The dress was a hit with her daughter and on social media, too, where Miller shares before-and-after photos of her designs. She's since made several more, all from her husband's old shirts.
Miller insists they're not as hard to make as they look. Since the shirts already have hems and buttons, she keeps those details in place, which saves time. She can make a dress in about two hours.
"The part that's really fun for me is the limitation of only using the shirt to make the outfits work," Miller said.
She added that creativity is important. Miller, a former art teacher, used to paint, but stopped when her first baby, a boy, was born nearly 6 years ago.
"We were living in this little basement apartment and it didn't have good air flow," she said. "It was just so tiny and I was afraid the oil paint and the fumes would affect him, so I stopped."
She'd also gotten caught up in the whirlwind of motherhood.
"My whole life was changing," Miller said. "So to stop painting ... it felt like a loss of identity. I was also struggling with postpartum depression."
Her husband had an idea, though. One day he surprised her with a $50 sewing machine. Miller taught herself how to use it by watching YouTube videos, and soon enough, she was "hooked," she said. She started making stuffed animals and clothes from patterns, but didn't experiment with her husband's old clothes until this year.
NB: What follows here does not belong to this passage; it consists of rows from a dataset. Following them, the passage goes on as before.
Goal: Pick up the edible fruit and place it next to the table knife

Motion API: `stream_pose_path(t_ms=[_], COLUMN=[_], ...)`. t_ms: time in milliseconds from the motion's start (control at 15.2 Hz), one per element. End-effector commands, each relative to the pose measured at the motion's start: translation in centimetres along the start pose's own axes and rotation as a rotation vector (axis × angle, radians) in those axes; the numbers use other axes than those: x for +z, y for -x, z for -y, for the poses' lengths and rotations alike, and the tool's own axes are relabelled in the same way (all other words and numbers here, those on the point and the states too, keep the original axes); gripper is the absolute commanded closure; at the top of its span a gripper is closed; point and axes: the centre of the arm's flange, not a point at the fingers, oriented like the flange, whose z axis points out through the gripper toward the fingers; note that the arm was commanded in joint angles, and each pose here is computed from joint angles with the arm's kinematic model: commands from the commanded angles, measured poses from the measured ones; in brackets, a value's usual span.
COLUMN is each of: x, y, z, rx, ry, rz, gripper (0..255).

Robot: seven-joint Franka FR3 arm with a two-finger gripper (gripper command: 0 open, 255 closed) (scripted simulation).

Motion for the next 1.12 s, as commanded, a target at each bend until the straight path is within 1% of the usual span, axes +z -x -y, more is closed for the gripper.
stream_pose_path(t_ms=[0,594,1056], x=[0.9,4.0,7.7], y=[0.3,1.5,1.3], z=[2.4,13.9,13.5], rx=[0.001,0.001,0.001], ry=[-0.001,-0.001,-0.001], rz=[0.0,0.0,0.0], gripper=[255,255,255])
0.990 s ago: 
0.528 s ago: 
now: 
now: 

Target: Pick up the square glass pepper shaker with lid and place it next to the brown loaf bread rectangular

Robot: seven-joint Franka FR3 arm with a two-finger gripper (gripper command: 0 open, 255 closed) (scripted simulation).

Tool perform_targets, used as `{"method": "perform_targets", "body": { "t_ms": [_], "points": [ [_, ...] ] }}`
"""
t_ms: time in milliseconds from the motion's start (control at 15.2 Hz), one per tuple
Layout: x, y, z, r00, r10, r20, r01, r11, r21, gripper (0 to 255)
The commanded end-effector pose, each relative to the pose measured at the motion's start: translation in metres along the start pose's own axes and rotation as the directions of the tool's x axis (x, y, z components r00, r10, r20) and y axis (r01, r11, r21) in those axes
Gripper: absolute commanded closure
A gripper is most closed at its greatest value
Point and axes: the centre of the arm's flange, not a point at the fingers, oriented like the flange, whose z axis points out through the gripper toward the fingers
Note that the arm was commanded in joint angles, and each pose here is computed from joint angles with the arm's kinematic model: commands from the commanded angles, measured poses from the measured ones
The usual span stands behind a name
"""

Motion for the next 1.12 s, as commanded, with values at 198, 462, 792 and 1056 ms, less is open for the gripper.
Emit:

Now he's happy to scour his closet for shirts she can reinvent.
"He sees how much creativity helps me be so much happier," Miller said. "It's a huge outlet for me."
And she has a valuable message for any other moms who might have lost sight of their passions.
"I think its important for parents to have an outlet, and to be creative in their own life ... and to have things that interest you outside of your own children," Miller said. "Our kids are so important, but we also need to take care of ourselves sometimes."
"For me, making these outfits is about the creativity," she continued. "And it's about me finding time to be creative, outside of my children."